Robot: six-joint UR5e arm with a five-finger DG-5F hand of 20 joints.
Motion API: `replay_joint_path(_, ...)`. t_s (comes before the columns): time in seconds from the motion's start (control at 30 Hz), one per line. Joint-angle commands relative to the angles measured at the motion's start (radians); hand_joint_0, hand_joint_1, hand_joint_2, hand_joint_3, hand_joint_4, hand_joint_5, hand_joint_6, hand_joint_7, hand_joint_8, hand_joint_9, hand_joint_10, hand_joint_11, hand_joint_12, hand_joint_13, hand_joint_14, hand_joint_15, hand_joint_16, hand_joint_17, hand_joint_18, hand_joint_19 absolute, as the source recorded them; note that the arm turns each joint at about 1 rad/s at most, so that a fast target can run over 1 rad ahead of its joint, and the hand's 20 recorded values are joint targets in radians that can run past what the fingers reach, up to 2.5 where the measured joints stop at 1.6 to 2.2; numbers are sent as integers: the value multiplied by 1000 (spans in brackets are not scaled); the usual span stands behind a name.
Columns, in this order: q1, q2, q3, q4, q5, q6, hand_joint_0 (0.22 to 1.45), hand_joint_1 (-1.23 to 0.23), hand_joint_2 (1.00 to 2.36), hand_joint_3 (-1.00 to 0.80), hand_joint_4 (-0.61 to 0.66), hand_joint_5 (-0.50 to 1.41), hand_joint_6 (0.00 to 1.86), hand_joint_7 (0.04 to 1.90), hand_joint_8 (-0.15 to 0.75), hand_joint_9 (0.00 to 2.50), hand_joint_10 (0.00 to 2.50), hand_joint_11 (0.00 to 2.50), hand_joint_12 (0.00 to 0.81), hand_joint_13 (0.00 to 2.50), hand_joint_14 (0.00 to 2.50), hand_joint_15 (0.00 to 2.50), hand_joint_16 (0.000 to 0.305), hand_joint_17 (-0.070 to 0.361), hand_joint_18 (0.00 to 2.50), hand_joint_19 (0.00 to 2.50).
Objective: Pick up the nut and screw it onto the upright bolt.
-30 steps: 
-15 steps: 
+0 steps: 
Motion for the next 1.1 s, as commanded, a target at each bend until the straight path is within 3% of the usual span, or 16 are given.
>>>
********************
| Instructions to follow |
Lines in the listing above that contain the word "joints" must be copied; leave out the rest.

| Reply to the task |
Robot: six-joint UR5e arm with a five-finger DG-5F hand of 20 joints.
Motion API: `replay_joint_path(_, ...)`. t_s (comes before the columns): time in seconds from the motion's start (control at 30 Hz), one per line. Joint-angle commands relative to the angles measured at the motion's start (radians); hand_joint_0, hand_joint_1, hand_joint_2, hand_joint_3, hand_joint_4, hand_joint_5, hand_joint_6, hand_joint_7, hand_joint_8, hand_joint_9, hand_joint_10, hand_joint_11, hand_joint_12, hand_joint_13, hand_joint_14, hand_joint_15, hand_joint_16, hand_joint_17, hand_joint_18, hand_joint_19 absolute, as the source recorded them; note that the arm turns each joint at about 1 rad/s at most, so that a fast target can run over 1 rad ahead of its joint, and the hand's 20 recorded values are joint targets in radians that can run past what the fingers reach, up to 2.5 where the measured joints stop at 1.6 to 2.2; numbers are sent as integers: the value multiplied by 1000 (spans in brackets are not scaled); the usual span stands behind a name.

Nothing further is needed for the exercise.